Everyone has times when they need to start again. Horse riders typically face starting again even more often than most athletes, because of course the horse can get injured, just as easily as the rider can.
I started again, again, three weeks ago, and while it’s been up and down, this week I feel like I’m getting somewhere, finally.
Horse riders, I read today, are typically perfectionists, who put pressure on themselves, and are bad drivers, with messy cars. Well, I don’t know about the last two because my car is spotless 😉 but the first ones I can relate too. Whatever I decide to do, I always want to be the best at it, or at least the best I can be.
I get frustrated that I am not where I want to be, I want to be there now, I want to be stronger, better, not for anyone else, but for myself, and for my horse.
When I’m not able to ride how I want to ride, because of course that takes time and patience, I get frustrated. Frustration is great as long as you don’t take it out on the horse.
They say a poor workman blames his tools, well a bad horse rider blames the horse…
Last week the pet pig from the horse stable (yes pig) ran across the arena, and of course we did a nice leap sideways, but I stopped the spin. I told the pig that If I see him again he will be bacon…he squealed and ran off and I haven’t seen him since, so message received!!
Truth is it threw me a bit, and mum who is a big fan of the tough love approach, said if you want to complain about it, don’t do it, and if you do do it, don’t complain about it.
You have to learn sometimes to just suck it up, and decide what you want. No-one said it would be easy, and it’s up to you to decide whether or not it’s worth it.

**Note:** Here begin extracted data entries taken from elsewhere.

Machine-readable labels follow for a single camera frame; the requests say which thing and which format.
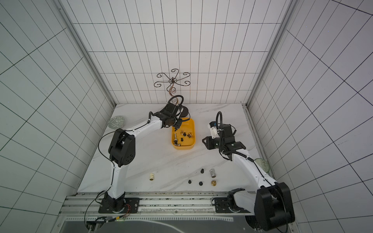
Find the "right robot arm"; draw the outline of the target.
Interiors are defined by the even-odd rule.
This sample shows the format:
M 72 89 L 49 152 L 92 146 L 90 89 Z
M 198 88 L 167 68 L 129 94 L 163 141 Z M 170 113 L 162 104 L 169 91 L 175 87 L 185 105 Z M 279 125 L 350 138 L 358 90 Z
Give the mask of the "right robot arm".
M 253 221 L 260 230 L 269 231 L 288 227 L 295 221 L 290 188 L 279 183 L 265 172 L 250 156 L 246 147 L 235 140 L 232 125 L 209 124 L 211 136 L 202 140 L 208 150 L 218 149 L 221 155 L 238 166 L 248 180 L 245 188 L 236 188 L 228 192 L 226 198 L 215 201 L 217 212 L 243 213 L 251 215 L 246 219 Z

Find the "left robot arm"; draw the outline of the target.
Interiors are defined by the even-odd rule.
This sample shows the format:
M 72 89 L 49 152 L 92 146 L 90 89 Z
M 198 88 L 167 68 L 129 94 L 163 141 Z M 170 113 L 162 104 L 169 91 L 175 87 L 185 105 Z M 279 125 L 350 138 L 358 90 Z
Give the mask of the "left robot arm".
M 94 157 L 83 178 L 83 184 L 100 188 L 93 200 L 99 204 L 100 214 L 127 215 L 138 211 L 138 198 L 125 197 L 125 178 L 129 164 L 136 156 L 140 140 L 154 131 L 173 127 L 181 128 L 184 122 L 190 121 L 187 107 L 182 103 L 169 100 L 165 107 L 157 112 L 149 112 L 147 119 L 130 128 L 118 127 L 102 136 L 106 151 L 97 146 Z

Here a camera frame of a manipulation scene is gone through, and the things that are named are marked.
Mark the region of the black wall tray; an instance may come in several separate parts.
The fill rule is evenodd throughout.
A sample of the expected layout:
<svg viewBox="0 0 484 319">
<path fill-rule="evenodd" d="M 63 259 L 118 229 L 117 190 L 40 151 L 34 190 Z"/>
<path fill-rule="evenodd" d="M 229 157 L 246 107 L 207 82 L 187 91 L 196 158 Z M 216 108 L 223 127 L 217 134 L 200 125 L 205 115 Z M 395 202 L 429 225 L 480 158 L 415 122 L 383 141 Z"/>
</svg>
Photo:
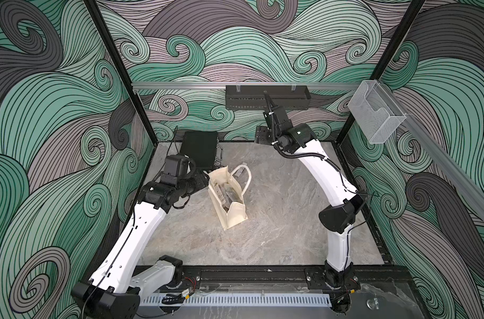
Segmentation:
<svg viewBox="0 0 484 319">
<path fill-rule="evenodd" d="M 306 110 L 312 97 L 307 86 L 229 85 L 225 105 L 228 110 L 268 110 L 270 100 L 286 110 Z"/>
</svg>

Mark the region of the aluminium rail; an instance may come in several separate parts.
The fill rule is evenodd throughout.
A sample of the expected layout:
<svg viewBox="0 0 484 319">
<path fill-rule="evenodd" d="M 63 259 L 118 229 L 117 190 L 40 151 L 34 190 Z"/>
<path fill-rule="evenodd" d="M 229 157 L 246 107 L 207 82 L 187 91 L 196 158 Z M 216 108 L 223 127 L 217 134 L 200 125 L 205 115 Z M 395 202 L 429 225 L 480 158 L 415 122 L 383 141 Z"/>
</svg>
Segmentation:
<svg viewBox="0 0 484 319">
<path fill-rule="evenodd" d="M 455 146 L 454 139 L 449 136 L 443 125 L 443 117 L 424 97 L 411 89 L 399 89 L 394 93 L 389 86 L 383 83 L 380 86 L 384 91 L 384 100 L 393 110 L 398 109 L 405 116 L 405 127 L 484 223 L 484 187 L 478 186 L 451 157 L 450 151 L 461 148 Z"/>
<path fill-rule="evenodd" d="M 133 82 L 134 90 L 225 90 L 227 86 L 307 86 L 310 90 L 356 90 L 362 82 Z"/>
</svg>

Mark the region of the clear acrylic wall holder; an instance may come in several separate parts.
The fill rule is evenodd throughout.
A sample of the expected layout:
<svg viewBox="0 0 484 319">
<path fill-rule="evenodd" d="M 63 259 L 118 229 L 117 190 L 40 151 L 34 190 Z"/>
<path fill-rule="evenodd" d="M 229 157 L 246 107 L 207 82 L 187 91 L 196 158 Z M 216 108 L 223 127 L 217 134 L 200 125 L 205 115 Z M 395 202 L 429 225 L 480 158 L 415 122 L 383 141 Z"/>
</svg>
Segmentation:
<svg viewBox="0 0 484 319">
<path fill-rule="evenodd" d="M 390 88 L 377 80 L 362 81 L 348 108 L 371 144 L 384 144 L 406 119 Z"/>
</svg>

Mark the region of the black case with latches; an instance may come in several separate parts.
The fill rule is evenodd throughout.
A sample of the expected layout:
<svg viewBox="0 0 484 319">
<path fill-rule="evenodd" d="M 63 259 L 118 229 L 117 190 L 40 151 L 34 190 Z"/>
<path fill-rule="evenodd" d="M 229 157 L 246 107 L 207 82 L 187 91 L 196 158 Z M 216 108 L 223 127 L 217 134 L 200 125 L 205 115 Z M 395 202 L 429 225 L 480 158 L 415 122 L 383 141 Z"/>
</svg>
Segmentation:
<svg viewBox="0 0 484 319">
<path fill-rule="evenodd" d="M 180 154 L 194 160 L 199 170 L 213 170 L 218 148 L 218 133 L 187 131 Z"/>
</svg>

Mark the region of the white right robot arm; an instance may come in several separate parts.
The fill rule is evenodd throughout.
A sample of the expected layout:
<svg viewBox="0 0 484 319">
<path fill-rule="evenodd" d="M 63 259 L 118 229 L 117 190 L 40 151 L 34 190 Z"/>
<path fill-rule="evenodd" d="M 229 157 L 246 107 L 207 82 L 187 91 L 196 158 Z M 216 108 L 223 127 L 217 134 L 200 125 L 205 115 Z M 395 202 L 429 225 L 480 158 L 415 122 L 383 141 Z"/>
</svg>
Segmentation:
<svg viewBox="0 0 484 319">
<path fill-rule="evenodd" d="M 319 220 L 328 231 L 324 278 L 332 288 L 347 289 L 355 282 L 350 256 L 352 230 L 368 196 L 343 176 L 309 125 L 293 125 L 287 111 L 275 104 L 268 92 L 263 96 L 267 125 L 257 127 L 255 142 L 272 146 L 283 158 L 299 160 L 323 190 L 328 199 L 328 207 L 319 213 Z"/>
</svg>

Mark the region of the black enclosure corner post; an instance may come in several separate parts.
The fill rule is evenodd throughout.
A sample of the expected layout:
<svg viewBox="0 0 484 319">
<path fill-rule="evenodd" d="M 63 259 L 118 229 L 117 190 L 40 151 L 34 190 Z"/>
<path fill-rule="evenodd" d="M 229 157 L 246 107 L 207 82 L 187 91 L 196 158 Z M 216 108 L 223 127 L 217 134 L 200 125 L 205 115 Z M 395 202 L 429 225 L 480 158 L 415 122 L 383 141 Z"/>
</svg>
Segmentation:
<svg viewBox="0 0 484 319">
<path fill-rule="evenodd" d="M 416 19 L 417 15 L 419 14 L 422 6 L 424 5 L 424 0 L 413 0 L 411 1 L 407 11 L 405 12 L 402 20 L 400 21 L 399 25 L 396 27 L 394 31 L 390 43 L 385 49 L 383 55 L 381 56 L 380 60 L 378 61 L 373 73 L 370 76 L 370 80 L 380 80 L 383 76 L 384 71 L 386 70 L 387 66 L 391 62 L 394 54 L 396 54 L 397 50 L 399 49 L 401 43 L 403 42 L 406 34 L 408 33 L 409 29 L 411 28 L 412 23 Z M 353 115 L 349 115 L 347 121 L 345 122 L 343 128 L 340 130 L 338 137 L 334 143 L 334 146 L 341 146 L 344 140 L 346 139 L 352 125 L 355 123 L 355 118 Z"/>
</svg>

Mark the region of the black left corner post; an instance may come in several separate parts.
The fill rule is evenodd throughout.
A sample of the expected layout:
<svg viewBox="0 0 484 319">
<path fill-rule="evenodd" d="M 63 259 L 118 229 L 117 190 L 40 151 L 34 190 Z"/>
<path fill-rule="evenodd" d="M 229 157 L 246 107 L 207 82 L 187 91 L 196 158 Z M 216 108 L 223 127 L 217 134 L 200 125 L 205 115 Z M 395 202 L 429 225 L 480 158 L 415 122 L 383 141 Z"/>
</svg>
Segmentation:
<svg viewBox="0 0 484 319">
<path fill-rule="evenodd" d="M 146 130 L 146 133 L 149 135 L 150 141 L 152 142 L 152 145 L 154 148 L 158 146 L 158 139 L 154 133 L 153 127 L 146 115 L 146 110 L 143 106 L 143 103 L 141 101 L 141 98 L 135 91 L 133 90 L 132 86 L 132 81 L 129 77 L 129 73 L 125 68 L 125 65 L 122 62 L 121 56 L 118 53 L 117 47 L 115 45 L 115 42 L 109 32 L 108 26 L 102 16 L 101 10 L 97 4 L 96 1 L 94 0 L 84 0 L 83 1 L 89 14 L 90 17 L 99 32 L 99 35 L 101 37 L 101 40 L 103 44 L 106 47 L 107 53 L 111 60 L 114 63 L 114 67 L 120 76 L 121 82 L 128 92 L 129 99 L 132 102 L 134 109 L 136 110 L 136 113 L 138 114 L 140 120 L 142 121 L 142 124 L 144 126 L 144 129 Z"/>
</svg>

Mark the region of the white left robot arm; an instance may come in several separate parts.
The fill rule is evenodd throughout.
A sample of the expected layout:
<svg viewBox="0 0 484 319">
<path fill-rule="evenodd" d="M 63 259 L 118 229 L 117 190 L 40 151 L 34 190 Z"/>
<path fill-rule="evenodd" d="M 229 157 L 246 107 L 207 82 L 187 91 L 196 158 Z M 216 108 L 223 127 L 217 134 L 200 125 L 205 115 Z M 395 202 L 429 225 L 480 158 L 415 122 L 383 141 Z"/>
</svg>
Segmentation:
<svg viewBox="0 0 484 319">
<path fill-rule="evenodd" d="M 88 280 L 74 285 L 71 295 L 81 318 L 134 318 L 142 300 L 163 286 L 182 284 L 183 262 L 164 255 L 136 274 L 138 260 L 152 234 L 181 198 L 189 199 L 209 185 L 203 171 L 184 177 L 163 177 L 140 191 L 129 224 L 111 252 Z"/>
</svg>

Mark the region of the aluminium back rail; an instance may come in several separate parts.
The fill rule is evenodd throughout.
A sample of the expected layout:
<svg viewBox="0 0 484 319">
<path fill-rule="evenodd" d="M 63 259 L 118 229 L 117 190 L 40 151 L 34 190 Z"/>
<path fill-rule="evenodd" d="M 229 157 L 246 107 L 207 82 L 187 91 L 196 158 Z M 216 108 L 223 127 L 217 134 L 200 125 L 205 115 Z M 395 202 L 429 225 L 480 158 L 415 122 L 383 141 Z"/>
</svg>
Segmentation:
<svg viewBox="0 0 484 319">
<path fill-rule="evenodd" d="M 356 90 L 362 82 L 133 82 L 134 90 L 225 90 L 227 86 L 307 86 L 310 90 Z"/>
</svg>

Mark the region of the cream canvas tote bag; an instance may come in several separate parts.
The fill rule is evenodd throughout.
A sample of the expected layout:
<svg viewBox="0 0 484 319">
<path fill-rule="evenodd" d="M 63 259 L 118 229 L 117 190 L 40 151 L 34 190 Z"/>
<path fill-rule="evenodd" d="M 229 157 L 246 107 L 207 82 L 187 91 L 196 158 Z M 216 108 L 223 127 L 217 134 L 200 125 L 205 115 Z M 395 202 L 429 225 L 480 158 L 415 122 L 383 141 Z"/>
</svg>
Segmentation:
<svg viewBox="0 0 484 319">
<path fill-rule="evenodd" d="M 239 171 L 247 173 L 247 181 L 241 187 L 235 174 Z M 244 195 L 247 192 L 252 174 L 245 164 L 237 166 L 232 171 L 222 167 L 208 174 L 208 193 L 214 205 L 224 231 L 248 220 Z"/>
</svg>

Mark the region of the clear compass case green label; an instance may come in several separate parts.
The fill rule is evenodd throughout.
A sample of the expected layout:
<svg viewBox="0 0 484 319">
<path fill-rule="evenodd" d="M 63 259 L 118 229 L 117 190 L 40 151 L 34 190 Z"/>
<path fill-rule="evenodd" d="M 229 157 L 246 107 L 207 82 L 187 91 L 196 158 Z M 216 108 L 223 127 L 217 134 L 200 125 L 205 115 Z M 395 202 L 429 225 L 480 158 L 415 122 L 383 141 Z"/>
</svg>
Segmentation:
<svg viewBox="0 0 484 319">
<path fill-rule="evenodd" d="M 219 199 L 223 209 L 228 212 L 232 203 L 242 203 L 242 200 L 235 189 L 228 183 L 219 186 Z"/>
</svg>

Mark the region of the aluminium right rail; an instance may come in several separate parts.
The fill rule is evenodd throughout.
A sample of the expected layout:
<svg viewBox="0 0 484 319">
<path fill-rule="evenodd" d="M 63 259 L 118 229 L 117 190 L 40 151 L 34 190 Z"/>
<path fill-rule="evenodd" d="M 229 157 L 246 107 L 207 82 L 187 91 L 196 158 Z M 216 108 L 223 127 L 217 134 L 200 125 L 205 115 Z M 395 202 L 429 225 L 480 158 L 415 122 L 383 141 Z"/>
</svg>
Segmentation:
<svg viewBox="0 0 484 319">
<path fill-rule="evenodd" d="M 380 86 L 384 91 L 384 100 L 393 110 L 398 109 L 405 116 L 405 127 L 484 223 L 484 187 L 478 186 L 451 157 L 450 151 L 461 148 L 455 146 L 454 139 L 449 136 L 443 125 L 443 117 L 424 97 L 411 89 L 399 89 L 394 93 L 389 86 L 383 83 Z"/>
</svg>

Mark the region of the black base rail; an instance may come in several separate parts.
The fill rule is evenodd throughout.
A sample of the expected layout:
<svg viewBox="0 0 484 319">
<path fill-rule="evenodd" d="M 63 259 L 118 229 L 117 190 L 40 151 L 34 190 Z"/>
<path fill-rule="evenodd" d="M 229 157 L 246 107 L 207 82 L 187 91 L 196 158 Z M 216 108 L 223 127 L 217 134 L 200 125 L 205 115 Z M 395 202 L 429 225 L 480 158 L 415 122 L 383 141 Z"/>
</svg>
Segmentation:
<svg viewBox="0 0 484 319">
<path fill-rule="evenodd" d="M 405 267 L 353 265 L 335 275 L 324 265 L 182 266 L 179 273 L 206 287 L 212 284 L 304 284 L 310 290 L 347 290 L 363 283 L 410 283 Z"/>
</svg>

For me it is. The bad rides are far outweighed by the good. The relationship I have with my horse, beats the times that I am afraid he might hurt me. If there ever comes a time when the bad outweighs the good, I will have to question whether I need to start again, again again, in a different direction.
It helps to have people who know you, who knew you when horses were the thing you did because you just loved it. Susanne lived with my family when I was little, and we used to ride out together on my farm…She visited me this weekend, and having known me for 20 years, it was good to be reminded that I don’t need to put pressure on myself, because at the heart of it all, is just a girl who loves horses.
I rode today, with the knowledge that it won’t always be easy. Starting again is like starting from scratch. Today though I did my first steps of good piaffe, and it feels like a victory. You have to learn to take each small step, as something to be happy about, so you can enjoy the journey, as much as the desire to get where you want to be.